No other tyrant since mankind began ever inspired such fear, since
not a word could be spoken against her without her hearing of
it: her multitude of spies brought her the news of whatever was
said and done in public or in private. And when she decided the
time had come to take vengeance on any offender, she did as follows.
Summoning the man, if he happened to be notable, she would privately
hand him over to one of her confidential attendants, and order
that he be escorted to the farthest boundary of the Roman realm.
And her agent, in the dead of night, covering the victim's face
with a hood and binding him, would put him on board a ship and
accompany him to the place selected by Theodora. There he would
secretly leave the unfortunate in charge of another qualified
for this work: charging him to keep the prisoner under guard and
tell no one of the matter until the Empress should take pity on
the wretch or, as time went on, he should languish under his bondage
and succumb to death.
Then there was Basanius, one of the Green faction, a prominent
young man, who incurred her anger by making some uncomplimentary
remark. Basanius, warned of her displeasure, fled to the Church
of Michael the Archangel.
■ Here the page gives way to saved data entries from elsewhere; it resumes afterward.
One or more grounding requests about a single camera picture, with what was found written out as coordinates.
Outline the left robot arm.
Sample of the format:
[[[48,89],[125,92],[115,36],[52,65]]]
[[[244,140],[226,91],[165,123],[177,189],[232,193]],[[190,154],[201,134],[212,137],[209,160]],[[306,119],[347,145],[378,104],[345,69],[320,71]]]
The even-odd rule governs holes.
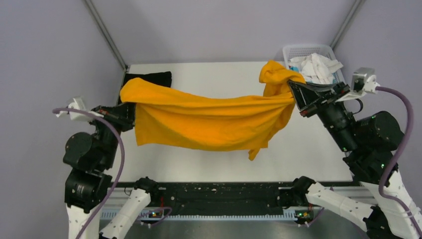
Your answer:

She immediately sent the Prefect after
him, charging Basanius however not with slander, but pederasty.
And the Prefect, dragging the man from the church, had him flogged
intolerably while all the populace, when they saw a Roman citizen
of good standing so shamefully mistreated, straightway sympathized
with him, and cried so loud to let him go that Heaven must have
heard their reproaches. Whereupon the Empress punished him further,
and had him castrated so that he bled to death, and his estate
was confiscated; though his case had never been tried. Thus, when
this female was enraged, no church offered sanctuary, no law gave
protection, no intercession of the people brought mercy to her
victim; nor could anything else in the world stop her.
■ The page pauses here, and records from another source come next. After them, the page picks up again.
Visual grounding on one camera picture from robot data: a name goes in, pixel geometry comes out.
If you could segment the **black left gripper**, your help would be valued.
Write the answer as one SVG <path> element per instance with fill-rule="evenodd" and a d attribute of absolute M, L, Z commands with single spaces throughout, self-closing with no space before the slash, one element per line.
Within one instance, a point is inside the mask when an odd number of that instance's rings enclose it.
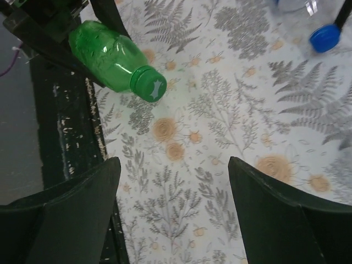
<path fill-rule="evenodd" d="M 90 0 L 97 19 L 109 29 L 130 38 L 115 0 Z M 54 64 L 101 83 L 70 49 L 61 44 L 81 23 L 80 12 L 89 1 L 1 1 L 3 26 L 23 43 Z"/>

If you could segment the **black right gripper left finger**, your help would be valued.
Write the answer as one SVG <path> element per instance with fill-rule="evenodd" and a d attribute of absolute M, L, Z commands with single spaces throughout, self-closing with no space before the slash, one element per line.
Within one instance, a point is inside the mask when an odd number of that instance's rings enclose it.
<path fill-rule="evenodd" d="M 119 158 L 1 206 L 1 263 L 99 263 Z"/>

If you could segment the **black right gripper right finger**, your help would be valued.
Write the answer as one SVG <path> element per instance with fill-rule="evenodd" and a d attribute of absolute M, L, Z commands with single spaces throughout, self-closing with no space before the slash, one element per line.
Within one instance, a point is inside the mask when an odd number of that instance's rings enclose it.
<path fill-rule="evenodd" d="M 350 205 L 308 194 L 237 157 L 228 171 L 248 263 L 351 263 Z"/>

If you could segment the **green plastic bottle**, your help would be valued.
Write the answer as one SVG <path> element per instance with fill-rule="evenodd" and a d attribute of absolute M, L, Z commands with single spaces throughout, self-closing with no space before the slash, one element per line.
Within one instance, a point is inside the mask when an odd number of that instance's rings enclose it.
<path fill-rule="evenodd" d="M 130 38 L 86 20 L 69 34 L 68 41 L 73 55 L 111 90 L 131 91 L 147 102 L 157 102 L 164 95 L 165 77 L 150 66 Z"/>
Thus she took a hatred of a certain Diogenes, because he belonged
to the Greens: a man urbane and beloved by all, including the
Emperor himself. None the less she wrathfully denounced him as
homosexual. Bribing two of his servants, she presented them as
accusers and witnesses against their master. However, as he was
tried publicly and not in secret, as was her usual practise in
such cases, the judges chosen were many and of distinguished character,
because of Diogenes's high rank; and after cross-examination of
the evidence of the servants, they decided it was insufficient
to prove the case, especially as the latter were only children.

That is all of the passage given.